On your lab report, there should be a column labeled "Reference Range", with a set of numbers, (such as 0.4-4.0 mIU/L). Sometimes, it's just in paranthesis beside the result. This is what we are looking for. It's important because these ranges vary from lab to lab or they may even vary within the same lab; so they must come from your own report.
Knowing those ranges, will help us see where your results fall within them (or if your levels are outside the range), so we can help determine whether you might be over or under medicated and may need adjustments in your med.
Thank you for your comment, not sure what you mean.

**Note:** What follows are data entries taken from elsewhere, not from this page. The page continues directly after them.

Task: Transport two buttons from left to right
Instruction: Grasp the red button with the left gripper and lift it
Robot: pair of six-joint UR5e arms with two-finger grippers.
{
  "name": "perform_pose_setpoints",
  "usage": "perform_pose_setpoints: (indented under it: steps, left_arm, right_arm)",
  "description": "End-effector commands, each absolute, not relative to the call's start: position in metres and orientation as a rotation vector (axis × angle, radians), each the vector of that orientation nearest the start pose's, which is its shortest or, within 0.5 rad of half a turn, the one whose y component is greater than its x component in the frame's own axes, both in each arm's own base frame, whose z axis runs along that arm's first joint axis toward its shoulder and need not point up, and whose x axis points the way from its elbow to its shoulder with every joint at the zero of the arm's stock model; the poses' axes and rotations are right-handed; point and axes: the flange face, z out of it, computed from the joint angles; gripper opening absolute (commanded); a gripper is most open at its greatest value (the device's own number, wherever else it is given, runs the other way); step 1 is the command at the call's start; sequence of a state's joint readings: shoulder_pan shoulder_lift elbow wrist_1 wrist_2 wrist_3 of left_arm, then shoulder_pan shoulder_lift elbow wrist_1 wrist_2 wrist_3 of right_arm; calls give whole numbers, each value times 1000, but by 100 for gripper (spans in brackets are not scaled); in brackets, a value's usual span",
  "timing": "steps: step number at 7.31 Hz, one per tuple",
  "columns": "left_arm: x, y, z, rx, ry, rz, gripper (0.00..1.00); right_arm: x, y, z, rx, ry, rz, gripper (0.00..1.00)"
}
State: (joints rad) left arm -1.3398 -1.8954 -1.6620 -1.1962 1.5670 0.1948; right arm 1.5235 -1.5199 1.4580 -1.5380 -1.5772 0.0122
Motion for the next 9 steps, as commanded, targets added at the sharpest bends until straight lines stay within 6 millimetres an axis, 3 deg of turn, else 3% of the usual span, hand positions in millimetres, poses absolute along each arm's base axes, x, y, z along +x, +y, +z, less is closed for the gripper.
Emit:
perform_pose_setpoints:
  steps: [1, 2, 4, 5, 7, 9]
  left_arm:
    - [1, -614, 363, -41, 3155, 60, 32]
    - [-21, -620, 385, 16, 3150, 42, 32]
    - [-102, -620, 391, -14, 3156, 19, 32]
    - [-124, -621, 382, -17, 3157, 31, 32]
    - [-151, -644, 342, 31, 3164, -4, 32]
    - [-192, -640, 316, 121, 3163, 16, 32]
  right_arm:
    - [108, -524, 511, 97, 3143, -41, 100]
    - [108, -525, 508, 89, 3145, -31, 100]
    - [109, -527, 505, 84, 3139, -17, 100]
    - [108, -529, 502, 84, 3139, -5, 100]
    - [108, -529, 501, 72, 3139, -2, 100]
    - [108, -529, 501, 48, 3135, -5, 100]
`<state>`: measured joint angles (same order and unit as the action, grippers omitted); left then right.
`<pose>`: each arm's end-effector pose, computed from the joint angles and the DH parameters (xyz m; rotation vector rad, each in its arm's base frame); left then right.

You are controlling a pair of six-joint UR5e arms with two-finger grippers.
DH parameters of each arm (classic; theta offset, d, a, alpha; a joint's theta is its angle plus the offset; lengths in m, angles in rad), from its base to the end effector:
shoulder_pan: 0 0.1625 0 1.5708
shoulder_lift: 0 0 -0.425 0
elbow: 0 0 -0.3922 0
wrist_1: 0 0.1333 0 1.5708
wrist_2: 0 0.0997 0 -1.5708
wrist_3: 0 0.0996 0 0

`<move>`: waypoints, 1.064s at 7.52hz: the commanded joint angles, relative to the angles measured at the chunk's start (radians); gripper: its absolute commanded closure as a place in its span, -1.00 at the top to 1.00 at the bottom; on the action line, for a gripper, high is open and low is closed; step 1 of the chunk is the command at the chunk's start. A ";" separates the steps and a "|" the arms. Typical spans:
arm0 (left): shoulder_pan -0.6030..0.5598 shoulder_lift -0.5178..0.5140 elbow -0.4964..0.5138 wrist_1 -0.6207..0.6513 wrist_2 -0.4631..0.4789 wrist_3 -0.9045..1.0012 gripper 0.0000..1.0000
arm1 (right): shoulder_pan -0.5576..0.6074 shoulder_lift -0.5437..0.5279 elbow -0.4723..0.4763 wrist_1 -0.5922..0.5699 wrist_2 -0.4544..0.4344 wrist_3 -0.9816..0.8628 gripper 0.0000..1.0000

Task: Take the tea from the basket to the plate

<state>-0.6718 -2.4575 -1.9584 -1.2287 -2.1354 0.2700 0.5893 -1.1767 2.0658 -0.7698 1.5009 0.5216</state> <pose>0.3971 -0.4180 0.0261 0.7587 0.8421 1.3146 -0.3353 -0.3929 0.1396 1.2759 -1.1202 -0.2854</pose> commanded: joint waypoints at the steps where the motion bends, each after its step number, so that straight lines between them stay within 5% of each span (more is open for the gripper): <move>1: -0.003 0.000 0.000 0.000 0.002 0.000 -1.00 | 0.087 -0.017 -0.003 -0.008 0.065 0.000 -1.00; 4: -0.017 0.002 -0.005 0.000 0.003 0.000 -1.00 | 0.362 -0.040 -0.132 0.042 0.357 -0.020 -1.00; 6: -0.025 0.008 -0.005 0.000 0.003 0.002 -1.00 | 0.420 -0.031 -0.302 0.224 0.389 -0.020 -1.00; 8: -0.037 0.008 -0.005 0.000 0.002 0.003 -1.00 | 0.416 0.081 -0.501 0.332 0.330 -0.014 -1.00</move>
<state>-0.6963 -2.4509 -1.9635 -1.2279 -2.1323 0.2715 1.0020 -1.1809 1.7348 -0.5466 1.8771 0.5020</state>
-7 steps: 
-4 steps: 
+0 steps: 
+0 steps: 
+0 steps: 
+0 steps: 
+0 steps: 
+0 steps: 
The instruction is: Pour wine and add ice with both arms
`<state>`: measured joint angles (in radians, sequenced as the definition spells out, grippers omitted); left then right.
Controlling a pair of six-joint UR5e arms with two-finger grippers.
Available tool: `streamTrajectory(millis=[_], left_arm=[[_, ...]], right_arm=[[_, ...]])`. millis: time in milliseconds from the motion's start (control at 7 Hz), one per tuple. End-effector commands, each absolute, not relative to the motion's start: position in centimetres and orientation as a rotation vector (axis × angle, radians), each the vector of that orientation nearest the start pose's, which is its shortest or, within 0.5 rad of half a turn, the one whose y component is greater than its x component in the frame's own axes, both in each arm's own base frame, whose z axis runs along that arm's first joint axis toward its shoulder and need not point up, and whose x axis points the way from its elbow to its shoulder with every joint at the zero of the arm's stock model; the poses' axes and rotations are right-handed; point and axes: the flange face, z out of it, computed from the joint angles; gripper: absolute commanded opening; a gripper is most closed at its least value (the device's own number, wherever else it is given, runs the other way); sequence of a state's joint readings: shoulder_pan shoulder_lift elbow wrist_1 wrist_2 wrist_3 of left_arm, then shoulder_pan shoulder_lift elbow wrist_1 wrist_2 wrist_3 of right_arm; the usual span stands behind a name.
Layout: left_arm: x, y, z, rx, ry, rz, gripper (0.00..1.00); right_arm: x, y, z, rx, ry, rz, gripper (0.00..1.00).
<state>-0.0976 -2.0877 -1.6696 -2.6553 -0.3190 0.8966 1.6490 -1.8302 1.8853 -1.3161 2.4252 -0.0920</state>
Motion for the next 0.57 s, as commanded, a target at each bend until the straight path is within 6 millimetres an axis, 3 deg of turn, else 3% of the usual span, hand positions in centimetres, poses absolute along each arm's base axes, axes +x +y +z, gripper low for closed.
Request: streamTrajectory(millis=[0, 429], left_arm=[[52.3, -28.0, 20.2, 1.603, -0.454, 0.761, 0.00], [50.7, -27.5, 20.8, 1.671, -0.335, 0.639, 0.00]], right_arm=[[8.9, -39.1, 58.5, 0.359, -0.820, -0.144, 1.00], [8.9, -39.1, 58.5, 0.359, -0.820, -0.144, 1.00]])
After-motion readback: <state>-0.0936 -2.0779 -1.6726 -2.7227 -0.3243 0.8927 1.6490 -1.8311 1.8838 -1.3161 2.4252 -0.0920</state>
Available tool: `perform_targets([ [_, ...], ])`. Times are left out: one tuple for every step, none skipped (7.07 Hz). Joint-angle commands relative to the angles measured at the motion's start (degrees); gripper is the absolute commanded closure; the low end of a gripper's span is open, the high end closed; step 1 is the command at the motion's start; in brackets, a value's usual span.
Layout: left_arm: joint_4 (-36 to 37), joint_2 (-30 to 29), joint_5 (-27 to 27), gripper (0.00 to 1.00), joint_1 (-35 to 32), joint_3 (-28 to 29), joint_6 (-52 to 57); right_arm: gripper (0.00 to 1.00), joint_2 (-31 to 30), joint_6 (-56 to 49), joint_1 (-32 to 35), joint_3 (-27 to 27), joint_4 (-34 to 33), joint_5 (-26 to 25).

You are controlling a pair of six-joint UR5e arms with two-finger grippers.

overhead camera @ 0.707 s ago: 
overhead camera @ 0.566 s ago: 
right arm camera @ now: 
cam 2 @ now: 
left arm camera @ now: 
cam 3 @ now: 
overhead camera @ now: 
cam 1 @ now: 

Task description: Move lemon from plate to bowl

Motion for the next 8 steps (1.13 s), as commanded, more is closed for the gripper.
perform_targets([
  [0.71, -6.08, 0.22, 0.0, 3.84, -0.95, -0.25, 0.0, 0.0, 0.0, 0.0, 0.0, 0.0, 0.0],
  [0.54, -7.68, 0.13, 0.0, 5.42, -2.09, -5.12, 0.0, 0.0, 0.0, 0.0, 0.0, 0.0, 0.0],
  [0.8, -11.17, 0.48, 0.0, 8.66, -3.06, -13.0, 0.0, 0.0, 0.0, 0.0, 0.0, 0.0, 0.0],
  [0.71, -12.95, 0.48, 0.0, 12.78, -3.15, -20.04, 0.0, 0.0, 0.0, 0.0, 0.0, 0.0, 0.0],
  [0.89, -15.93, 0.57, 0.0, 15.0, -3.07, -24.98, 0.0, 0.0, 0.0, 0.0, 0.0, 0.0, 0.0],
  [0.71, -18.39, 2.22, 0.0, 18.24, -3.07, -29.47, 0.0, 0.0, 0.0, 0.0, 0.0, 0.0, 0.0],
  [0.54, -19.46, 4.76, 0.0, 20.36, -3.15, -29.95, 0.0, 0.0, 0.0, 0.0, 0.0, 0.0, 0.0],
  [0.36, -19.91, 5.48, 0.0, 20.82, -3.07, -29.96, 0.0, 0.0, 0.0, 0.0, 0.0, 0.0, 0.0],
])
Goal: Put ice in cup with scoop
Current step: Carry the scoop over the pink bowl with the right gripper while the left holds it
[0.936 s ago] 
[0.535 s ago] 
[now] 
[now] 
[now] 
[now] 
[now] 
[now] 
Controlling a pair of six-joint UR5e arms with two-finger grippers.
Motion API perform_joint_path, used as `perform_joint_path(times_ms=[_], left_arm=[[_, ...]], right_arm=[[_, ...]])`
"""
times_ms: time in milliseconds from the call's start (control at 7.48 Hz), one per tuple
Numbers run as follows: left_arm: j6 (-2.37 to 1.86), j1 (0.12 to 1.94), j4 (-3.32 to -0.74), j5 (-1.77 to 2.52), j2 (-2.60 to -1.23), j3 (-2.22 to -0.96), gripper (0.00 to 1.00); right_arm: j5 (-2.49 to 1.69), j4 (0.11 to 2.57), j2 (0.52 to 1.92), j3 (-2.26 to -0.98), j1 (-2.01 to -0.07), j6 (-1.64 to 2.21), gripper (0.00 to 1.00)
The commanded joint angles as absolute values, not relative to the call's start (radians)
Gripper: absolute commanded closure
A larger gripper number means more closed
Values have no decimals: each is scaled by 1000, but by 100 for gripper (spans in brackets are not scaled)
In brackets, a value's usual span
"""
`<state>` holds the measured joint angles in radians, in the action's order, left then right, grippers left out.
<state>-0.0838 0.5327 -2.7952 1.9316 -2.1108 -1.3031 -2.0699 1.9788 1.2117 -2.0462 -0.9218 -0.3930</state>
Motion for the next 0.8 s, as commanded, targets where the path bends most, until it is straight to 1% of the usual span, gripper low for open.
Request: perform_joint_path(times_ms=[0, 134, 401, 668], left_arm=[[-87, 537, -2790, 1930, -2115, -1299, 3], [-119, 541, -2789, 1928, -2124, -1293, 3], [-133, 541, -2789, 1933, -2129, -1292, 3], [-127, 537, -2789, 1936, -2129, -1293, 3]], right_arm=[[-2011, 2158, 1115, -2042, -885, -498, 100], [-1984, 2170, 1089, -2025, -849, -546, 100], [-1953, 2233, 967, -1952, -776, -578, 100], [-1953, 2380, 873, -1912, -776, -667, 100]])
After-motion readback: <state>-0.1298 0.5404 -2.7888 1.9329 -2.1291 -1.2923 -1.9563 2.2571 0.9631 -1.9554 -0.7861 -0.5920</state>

What are the lab ranges for the FT3 and FT4? These vary from lab to lab, and may even vary within the same lab, at times; they must come from your own report(s).
TSH <0.03 FT4= 23 FT3= 5.4
TSH <0.12 FT4=20 TF3= 4.3
TSH <0.03 FT4=4 TF3= 19.1
TSH <0.10 FT4=2 TF3= 4.9
TSH <0.21 FT4=3 TF3=3.5
TSH <0.03 FT4=2 TF3=8.7
TSH <0.03 FT4=3 TF3=4.6
TSH <0.03 FT4=2 TF3=5.4
TSH <0.03 FT4=2 TF3=5.8
The above results are taken from 2007 to November 2009
Why both thyroxine and Tetroxin? They are both T4 meds. Do you have any other test results besides TSH? TSH is a pituitary hormone that is affected by so many variables that it is inadequate as a diagnostic by which to medicate a thyroid patient.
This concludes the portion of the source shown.